Teach your Robot new Tricks with NLP and Deep Learning

Simon Stepputtis
13 min readNov 30, 2020

Imagine Alexa or Siri were able to control your robot. What do we need to make this possible? We recently published a paper at NeurIPS 2020: “Language-Conditioned Imitation Learning for Robot Manipulation Tasks” that answers this question. In this medium article, we provide a step-by-step guide that allows you to talk to your robot.

The full source code, dataset, and a pre-trained model are available at our GitHub repository https://github.com/ir-lab/LanguagePolicies.


How to teach new skills to robots in an efficient way is an ongoing problem in robotics. Especially considering the ever-increasing availability of robots to the general public poses the question of how non-robotics-experts can teach new tasks to a robot. Users generally expect what the robot should be doing in a given scenario and what behavior it should produce. An intuitive and natural way of relaying the user's expectations to the robot is to demonstrate the expected, in other words, imitation learning.

However, good teachers do not only demonstrate the task but also explain the task verbally. Using natural language together with the physical demonstration allows human demonstrators to relay the desired motion and give a verbal description or command alongside it. Using this additional information enables the robot to understand the underlying intention of a task. For example, consider the task of picking up an object from a table. A teacher would move the robot arm to the target location and say Pick up the green cup”. After training, the robot should be able to execute the demonstrated behavior, even if we say Raise the green cup”. The following video shows the robot movement after receiving the new instruction:

Execution of two tasks in a sequential manner. First, the language command is analyzed in the given environment to identify the target object, desired action, and described quantity; then, this information is used to generate a suitable task controller that actuates the robot.
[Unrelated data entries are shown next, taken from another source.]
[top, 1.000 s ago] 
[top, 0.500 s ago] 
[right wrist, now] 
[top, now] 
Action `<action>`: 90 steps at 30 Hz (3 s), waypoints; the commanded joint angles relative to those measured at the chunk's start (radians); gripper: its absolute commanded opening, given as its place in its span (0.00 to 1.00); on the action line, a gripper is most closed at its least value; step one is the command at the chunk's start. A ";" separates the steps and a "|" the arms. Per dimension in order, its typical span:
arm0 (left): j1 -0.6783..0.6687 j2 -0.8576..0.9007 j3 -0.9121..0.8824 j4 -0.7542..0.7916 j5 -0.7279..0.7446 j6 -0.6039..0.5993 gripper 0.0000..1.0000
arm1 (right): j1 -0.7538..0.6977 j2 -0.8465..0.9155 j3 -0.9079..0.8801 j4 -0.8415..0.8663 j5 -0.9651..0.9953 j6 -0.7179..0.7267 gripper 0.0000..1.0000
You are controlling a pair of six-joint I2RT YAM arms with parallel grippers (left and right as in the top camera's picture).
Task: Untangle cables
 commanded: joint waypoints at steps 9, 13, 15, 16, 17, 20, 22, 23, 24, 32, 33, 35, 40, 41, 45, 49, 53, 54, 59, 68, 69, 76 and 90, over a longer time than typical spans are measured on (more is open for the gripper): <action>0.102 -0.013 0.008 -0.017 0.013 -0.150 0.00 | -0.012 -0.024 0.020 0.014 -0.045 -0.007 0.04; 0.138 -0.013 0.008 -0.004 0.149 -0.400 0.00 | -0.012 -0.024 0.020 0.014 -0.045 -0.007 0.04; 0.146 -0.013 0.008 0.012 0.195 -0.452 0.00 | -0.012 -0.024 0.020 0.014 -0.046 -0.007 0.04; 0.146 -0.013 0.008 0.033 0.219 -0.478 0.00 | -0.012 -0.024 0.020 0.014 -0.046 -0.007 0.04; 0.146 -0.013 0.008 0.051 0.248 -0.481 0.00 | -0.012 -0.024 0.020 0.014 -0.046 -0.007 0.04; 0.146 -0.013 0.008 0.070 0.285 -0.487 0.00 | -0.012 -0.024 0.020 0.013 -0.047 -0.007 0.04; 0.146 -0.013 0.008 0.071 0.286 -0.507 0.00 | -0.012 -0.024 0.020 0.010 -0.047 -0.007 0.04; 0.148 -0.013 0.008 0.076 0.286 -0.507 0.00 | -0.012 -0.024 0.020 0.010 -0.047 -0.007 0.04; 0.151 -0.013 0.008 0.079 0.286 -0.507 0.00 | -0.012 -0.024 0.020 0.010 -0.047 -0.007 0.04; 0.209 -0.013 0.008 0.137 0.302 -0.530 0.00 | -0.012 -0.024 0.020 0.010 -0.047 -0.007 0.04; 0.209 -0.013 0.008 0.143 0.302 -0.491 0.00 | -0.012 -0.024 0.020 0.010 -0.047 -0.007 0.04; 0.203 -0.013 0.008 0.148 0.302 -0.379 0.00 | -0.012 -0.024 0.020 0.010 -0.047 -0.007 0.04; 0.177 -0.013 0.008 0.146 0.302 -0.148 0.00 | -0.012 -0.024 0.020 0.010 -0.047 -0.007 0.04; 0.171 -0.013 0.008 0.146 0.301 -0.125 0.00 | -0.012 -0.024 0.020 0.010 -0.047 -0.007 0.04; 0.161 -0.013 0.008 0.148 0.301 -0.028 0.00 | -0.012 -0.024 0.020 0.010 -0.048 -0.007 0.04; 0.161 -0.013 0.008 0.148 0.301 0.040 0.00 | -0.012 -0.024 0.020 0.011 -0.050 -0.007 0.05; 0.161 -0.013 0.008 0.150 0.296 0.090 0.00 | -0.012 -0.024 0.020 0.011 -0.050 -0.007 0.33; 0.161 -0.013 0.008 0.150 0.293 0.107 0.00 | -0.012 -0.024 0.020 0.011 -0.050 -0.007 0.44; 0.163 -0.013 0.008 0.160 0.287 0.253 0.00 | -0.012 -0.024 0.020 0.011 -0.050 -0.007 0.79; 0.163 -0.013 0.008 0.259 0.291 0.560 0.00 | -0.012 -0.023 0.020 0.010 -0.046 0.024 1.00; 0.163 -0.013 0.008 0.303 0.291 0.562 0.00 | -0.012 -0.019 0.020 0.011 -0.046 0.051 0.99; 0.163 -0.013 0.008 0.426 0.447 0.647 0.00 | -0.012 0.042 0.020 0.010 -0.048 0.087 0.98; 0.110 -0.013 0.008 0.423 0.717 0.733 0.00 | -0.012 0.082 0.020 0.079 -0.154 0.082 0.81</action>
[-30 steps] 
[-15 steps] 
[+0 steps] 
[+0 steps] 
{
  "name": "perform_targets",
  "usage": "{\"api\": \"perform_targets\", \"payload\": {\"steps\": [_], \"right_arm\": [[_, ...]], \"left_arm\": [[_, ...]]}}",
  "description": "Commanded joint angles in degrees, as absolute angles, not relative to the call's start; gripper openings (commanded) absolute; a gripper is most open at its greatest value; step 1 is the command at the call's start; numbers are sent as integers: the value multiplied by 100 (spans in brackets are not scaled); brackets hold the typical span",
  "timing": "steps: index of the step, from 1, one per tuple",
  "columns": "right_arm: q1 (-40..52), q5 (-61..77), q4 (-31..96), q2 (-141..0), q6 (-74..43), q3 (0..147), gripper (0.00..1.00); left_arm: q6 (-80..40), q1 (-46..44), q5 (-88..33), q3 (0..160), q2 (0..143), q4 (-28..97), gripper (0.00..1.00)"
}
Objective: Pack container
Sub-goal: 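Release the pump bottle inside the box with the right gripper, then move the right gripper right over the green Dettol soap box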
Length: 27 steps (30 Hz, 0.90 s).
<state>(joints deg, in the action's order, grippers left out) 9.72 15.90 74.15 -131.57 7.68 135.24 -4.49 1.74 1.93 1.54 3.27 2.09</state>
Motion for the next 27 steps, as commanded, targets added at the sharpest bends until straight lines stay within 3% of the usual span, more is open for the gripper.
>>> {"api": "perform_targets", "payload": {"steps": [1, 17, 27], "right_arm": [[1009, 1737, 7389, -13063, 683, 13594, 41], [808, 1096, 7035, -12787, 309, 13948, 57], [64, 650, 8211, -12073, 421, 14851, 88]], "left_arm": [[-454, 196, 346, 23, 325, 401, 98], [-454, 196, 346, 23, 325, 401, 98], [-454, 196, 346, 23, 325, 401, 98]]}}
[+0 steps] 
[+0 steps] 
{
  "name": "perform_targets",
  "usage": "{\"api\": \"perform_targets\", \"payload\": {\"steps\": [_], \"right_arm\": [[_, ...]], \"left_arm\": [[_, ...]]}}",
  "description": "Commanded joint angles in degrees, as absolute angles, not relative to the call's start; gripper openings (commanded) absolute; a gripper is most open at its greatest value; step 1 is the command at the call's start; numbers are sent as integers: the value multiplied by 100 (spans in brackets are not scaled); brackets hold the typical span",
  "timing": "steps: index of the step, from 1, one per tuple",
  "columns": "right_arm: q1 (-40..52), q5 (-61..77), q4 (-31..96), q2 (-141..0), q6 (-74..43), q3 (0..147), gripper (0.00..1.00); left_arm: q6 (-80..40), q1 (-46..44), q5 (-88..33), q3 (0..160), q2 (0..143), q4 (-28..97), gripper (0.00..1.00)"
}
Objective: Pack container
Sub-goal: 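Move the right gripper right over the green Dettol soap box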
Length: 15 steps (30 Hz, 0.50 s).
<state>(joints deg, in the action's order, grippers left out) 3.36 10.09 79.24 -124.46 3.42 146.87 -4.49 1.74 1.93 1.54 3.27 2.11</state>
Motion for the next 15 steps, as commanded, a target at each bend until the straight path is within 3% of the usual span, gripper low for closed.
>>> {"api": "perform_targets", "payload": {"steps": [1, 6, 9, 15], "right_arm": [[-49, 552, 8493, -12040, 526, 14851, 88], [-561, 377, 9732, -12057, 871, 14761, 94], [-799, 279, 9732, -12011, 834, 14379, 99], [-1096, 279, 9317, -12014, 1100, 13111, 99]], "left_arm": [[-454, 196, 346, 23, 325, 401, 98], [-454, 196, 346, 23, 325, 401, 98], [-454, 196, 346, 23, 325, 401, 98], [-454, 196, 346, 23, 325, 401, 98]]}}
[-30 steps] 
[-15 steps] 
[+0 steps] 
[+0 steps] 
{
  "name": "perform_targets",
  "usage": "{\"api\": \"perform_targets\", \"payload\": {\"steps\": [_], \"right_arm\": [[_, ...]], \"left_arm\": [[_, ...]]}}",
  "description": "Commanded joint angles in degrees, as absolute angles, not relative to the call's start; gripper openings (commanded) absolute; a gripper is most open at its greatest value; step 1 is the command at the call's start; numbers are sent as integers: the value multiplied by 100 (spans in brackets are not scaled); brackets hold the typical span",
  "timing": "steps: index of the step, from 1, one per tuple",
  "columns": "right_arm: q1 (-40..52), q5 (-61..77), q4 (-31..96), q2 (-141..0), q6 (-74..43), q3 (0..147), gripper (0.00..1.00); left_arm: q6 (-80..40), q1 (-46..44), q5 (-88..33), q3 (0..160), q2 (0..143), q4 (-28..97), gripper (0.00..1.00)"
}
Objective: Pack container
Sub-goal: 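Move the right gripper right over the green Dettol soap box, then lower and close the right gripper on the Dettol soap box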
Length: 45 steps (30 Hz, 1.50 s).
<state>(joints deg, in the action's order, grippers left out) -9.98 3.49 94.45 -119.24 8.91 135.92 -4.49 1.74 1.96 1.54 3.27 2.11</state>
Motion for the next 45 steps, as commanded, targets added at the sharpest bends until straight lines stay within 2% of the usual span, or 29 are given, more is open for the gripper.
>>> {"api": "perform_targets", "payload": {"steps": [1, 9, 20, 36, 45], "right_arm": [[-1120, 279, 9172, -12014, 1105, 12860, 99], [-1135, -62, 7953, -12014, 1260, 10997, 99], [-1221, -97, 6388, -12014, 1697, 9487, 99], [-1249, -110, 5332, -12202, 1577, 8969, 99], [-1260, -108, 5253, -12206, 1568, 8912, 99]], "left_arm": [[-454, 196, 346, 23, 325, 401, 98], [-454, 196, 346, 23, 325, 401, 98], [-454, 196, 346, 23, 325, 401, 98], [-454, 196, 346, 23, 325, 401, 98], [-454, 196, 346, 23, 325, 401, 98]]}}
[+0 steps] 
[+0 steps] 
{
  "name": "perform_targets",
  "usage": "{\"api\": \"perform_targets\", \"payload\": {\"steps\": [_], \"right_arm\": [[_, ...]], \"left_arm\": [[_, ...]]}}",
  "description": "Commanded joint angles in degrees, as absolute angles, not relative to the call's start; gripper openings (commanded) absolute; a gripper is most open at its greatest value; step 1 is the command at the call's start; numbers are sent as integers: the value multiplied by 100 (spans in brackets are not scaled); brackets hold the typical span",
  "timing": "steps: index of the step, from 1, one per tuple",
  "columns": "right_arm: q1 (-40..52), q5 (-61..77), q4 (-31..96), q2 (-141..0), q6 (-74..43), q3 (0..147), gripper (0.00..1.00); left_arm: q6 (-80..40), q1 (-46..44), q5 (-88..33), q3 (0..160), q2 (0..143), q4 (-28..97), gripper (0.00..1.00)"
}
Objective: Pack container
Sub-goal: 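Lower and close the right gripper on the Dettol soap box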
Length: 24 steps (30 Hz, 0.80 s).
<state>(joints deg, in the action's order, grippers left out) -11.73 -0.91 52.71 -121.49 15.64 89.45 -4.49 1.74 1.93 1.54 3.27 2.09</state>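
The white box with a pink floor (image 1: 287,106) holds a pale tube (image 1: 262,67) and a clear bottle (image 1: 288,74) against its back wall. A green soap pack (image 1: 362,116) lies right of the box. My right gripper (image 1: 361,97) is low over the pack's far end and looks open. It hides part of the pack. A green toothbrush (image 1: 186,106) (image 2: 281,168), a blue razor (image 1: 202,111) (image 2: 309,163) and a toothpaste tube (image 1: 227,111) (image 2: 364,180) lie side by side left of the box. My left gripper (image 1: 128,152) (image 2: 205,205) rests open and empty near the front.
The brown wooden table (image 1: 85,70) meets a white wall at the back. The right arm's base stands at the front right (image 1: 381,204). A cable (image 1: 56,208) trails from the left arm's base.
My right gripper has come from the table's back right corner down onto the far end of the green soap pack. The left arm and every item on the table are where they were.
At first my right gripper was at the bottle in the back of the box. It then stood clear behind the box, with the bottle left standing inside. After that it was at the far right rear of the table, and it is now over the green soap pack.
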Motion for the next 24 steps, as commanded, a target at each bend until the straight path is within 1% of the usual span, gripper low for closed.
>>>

A challenging aspect is that the robot needs to learn the dependencies between language, vision, and motion. In the above example, the robot needs to identify the object, locate it in the camera image, and finally produce a suitable motion to get there. This is where things get difficult due to the use of multiple modalities involved in the process.

In our work, we address this fundamental challenge by providing a single end-to-end framework and imitation learning. Our model learned to interrelate the correlations between language, vision, and control during training, allowing it to generate a suitable control policy based on a new environment image and related command at runtime. Language is used to identify the what and where of the desired task and how it needs to execute these tasks. We provide an intuitive interface to users, allowing them to provide a command using unconstrained natural language. Our deep network then takes a look at the current context given by the camera image and tries to synthesize the underlying instruction. The resulting control commands are then sent to the robot in order to achieve the described task.

Introducing the Model

In our approach, policy generation is treated as a translation process from language and vision. We consider the problem of learning a policy from a given set of demonstrations in a supervised manner. Each demonstration contains the full robot trajectory, an image of the robot’s surroundings, and natural language command. The model's goal is to generate a suitable policy π from the image and the verbal command. In our case, the policy is a motor primitive for which our model generates all hyper-parameters, namely the weights W and current temporal position in the task ϕ at which the motor primitive is evaluated to generate the next robot state rₜ₊₁. While our model is trained end-to-end, it can conceptually be divided into two parts:

System overview of our framework (center). Detailed explanations of the semantic module (right) and the policy translation module (left) can be found below.
  • Semantic Module: The semantic module's goal is to generate a joint embedding e of the visual environment information and the language command. Intuitively, this module’s task is to encode all the necessary information on the desired task. As part of the semantic module, we use GloVe word embedding to convert the command into a fixed-size language representation. Additionally, image processing is done by Faster-RCNN to generate a set of candidate objects in the environment. Faster-RCNN is fine-tuned to our task's specific needs, i.e., detecting objects based on a different color, size, and shape.
  • Policy Translation Module: The policy translation module takes the previously generated task representation e and translates it into a motion primitive’s hyper-parameters. In this work, we predict the motor primitive’s weights, the current phase ϕ, and the speed at which the robot moves in time Δₜ. This generation is done at each timestep to adapt to potential control discrepancies of the robot.
  • Motor Primitive (part of the Policy Translation): The policy translation module generates the hyper-parameters of the motor primitive. We use 11 Gaussian basis functions for each robot degree of freedom that are equidistantly distributed between phase ϕ ranging from 0 to 1, where 0 indicates the beginning of any trajectory, and 1 indicates the last step of any trajectory. This motor primitive can be evaluated at any scalar position ϕ, being the sum of all basis functions at position ϕ times their respective weight.
Model Overview: Based on the environment perception and the voice command, the system generates a suitable motor primitive specific to the specified task in the given environment. The left half shows the semantic module, whereas the right side shows the policy translation module.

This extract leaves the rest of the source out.